Salient innovations enacted in the Electoral Act, 2022
Some innovations have been enacted in the Electoral Act, 2022. One of such is Section 29(5) which provides as follows: “Any aspirant who participated in the primaries of the political party who has reasonable grounds to believe that any information given by his political party’s candidate in the affidavit or any document submitted but that candidate in relation to his constitutional requirement to contest the election 17 is false, may file a suit at the Federal High Court, against the candidate seeking the information contained in the affidavit is false”. This is a radical departure from the provisions of Section 31(5) of the Electoral Act, 2010 which gives locus standi to challenge any information given by any aspirant in his affidavit or any document to any person and such can be challenged at the Federal High Court, State High Court and High Court of the Federal Capital Territory. Under the new Law, such can only be challenged by an aspirant at the Federal High Court as provided under Section 29 (5) of the Electoral act, 2022. Section 153 of the Electoral Act, 2022 defines an aspirant as “ a person who aspires or seeks or strives to contest an election to a political office.”

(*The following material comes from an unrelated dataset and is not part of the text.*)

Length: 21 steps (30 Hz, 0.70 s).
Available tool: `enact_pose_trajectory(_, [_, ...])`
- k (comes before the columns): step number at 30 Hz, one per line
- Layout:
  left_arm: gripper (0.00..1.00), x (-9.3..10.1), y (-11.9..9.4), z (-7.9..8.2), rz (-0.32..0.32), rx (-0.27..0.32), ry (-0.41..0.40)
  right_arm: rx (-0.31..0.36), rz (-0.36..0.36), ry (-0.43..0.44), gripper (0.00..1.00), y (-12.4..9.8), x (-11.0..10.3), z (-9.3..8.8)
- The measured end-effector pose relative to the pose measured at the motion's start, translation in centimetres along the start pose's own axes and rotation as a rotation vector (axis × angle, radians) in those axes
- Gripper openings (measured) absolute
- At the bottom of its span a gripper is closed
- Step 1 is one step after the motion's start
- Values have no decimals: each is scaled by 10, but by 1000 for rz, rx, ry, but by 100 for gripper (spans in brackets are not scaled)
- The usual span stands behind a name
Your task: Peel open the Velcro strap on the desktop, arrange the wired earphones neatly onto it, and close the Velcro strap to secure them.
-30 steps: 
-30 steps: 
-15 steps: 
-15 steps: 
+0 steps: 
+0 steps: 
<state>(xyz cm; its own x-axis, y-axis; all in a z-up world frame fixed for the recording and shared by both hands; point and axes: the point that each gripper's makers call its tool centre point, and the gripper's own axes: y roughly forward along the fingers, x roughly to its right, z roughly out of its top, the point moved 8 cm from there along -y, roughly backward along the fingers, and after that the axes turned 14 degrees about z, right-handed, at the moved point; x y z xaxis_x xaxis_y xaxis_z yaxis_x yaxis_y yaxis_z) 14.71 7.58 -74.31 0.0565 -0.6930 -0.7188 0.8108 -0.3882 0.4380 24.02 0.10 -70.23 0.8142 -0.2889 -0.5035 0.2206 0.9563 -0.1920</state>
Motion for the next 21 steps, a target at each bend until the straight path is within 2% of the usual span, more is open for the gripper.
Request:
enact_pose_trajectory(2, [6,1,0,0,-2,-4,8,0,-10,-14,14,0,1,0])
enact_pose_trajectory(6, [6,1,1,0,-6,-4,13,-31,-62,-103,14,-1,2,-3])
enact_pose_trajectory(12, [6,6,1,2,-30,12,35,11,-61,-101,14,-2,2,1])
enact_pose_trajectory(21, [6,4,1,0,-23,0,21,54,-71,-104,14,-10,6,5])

There is need for one to point out clearly a crucial area as regards disqualification of any candidate who is aspiring to be elected into any elective post and the need to have the requisite qualification by the candidate or aspirant in order to avoid the pitfalls as held in the celebrated case of PDP VS. DEGI EMERIENYO (2021) 9 NWLR (PT, 1781) page 274 wherein the apex Court held as follows; “it is clearly fraudulent for one person to allegedly bear several names that he uses variously to suit changing environment” My candid recommendation/ advice, Your Excellency and Distinguished audience is that candidates or aspirants of political parties must be well screened in respect of their eligibility for an election even before screening committees are officially set up by the political party concerned and such nomination should not be based on Sentiments but on merit. Meritocracy should always be a yardstick for the nomination of aspirants and appointees into public office in the Federal, State and Local Government Civil or Public service.

I will not end this short conversation without imputing some words of wisdom thus; “the reward for having done something well is having done it” “there are many paths to the top of the mountain, but only one view.”

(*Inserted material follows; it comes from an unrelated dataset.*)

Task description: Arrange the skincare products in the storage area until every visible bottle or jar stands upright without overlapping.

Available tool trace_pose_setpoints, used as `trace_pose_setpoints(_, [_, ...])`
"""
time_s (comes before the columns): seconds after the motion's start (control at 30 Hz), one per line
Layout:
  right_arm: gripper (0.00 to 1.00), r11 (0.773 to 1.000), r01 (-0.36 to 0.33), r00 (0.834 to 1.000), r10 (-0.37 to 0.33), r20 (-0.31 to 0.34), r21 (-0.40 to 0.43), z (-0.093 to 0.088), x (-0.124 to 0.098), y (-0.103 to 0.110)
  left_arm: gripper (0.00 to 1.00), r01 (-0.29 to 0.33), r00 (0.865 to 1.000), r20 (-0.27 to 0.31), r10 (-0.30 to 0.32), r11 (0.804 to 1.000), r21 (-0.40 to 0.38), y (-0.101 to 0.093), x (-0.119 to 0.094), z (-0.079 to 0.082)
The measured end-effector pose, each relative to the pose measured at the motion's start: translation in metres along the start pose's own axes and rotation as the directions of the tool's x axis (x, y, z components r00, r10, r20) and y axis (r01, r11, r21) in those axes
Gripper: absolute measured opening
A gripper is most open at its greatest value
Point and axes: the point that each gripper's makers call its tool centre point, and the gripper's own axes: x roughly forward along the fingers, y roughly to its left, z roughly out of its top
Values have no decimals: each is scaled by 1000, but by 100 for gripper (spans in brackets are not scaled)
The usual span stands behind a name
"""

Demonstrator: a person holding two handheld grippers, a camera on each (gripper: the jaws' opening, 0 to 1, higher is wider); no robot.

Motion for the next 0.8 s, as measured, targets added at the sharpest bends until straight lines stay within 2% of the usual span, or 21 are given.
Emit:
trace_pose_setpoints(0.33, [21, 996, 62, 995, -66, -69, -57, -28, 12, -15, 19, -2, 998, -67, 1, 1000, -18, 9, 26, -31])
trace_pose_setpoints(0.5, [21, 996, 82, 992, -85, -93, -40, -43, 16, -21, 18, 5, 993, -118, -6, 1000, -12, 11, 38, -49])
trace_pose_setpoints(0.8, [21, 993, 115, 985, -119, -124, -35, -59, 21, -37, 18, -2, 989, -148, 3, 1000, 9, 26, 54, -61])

18 Your Excellency, if we are able to obey the rules and regulations relating to the conduct of elections in our country, we shall always reap the reward for having done something well and when we get to the top of the mountain, it is from only one view, the Electorate can see what has been done transparently by the Electoral umpire. Your Excellency, Distinguished Ladies and Gentlemen, I sincerely thank you for listening and for inviting me to this conversation to share some perspectives or thoughts on the Electoral Act, 2022

Otaru, a Senior Advocate of Nigeria delivered this as a lecture at a capacity building workshop on the Electoral Act, 2022 in Ilorin, Kwara state recently.